I first bought Molly Gloss’s The Dazzle of Day (Macmillan, 1998) when it came out because of the cover. Something about the colors… I kept picking it up, putting it back, and then coming back to the shelf. Once I read the back-cover copy and the Ursula K. Le Guin blurb, I was in.

I’ve had a copy of the book off and on ever since. Last year Saga Books reissued it with a new cover by one of my favorite artists. Jeffrey Alan Love‘s blotchy, blocky ink monoliths make great single panels and book covers. This one is no exception.

So, I bought it again because of the cover.

Obvious cliché aside, I am happy to say that the story lives up to the shine I got from both covers. The Dazzle of Day is about a society escaping the depleted bonds of earth in search of a new planet of resources. While most of the book occurs on a craft in space, it doesn’t read like traditional hard science fiction. There’s a heart, a warmth, a depth that is often missing in such precise speculations.

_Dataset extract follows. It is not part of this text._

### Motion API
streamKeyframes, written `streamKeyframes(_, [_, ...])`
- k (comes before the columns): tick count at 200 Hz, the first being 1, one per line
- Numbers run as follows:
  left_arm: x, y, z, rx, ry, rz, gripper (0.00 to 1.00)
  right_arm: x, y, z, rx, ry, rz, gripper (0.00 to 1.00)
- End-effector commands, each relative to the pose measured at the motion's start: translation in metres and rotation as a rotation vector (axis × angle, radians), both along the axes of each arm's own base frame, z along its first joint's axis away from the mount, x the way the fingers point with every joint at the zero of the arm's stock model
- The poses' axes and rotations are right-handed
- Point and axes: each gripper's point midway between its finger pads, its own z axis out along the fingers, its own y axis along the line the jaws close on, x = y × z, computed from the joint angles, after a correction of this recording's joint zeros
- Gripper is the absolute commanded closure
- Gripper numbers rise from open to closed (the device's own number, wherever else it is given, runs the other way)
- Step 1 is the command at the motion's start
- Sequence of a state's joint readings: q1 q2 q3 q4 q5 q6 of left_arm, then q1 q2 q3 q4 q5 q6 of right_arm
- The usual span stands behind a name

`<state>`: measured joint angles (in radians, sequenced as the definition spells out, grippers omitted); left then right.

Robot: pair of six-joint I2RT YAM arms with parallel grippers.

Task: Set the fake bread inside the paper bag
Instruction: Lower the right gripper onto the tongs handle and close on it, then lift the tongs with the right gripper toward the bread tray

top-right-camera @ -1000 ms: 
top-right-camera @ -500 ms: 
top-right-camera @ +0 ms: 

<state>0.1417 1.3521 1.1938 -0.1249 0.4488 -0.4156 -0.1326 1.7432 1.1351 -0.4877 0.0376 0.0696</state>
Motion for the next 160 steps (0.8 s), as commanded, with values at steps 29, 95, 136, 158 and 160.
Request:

It’s not just the corporeal characters and their day-to-day activities and anxieties that make this book so deeply moving but the poetic way that Gloss describes all of this: maintaining the ship, doing the chores, exploring a new planet, experiencing a stroke, love, lust, loss… While reading it, I took pictures of whole pages and paragraphs and sent them to friends. It’s engaging at every scale.

If you’re looking for an escapist read that will still make you feel human when you return, look no further than The Dazzle of Day. And don’t miss Molly Gloss‘s other books, as well as Jeffrey Alan Love‘s own fabulous books and other designs.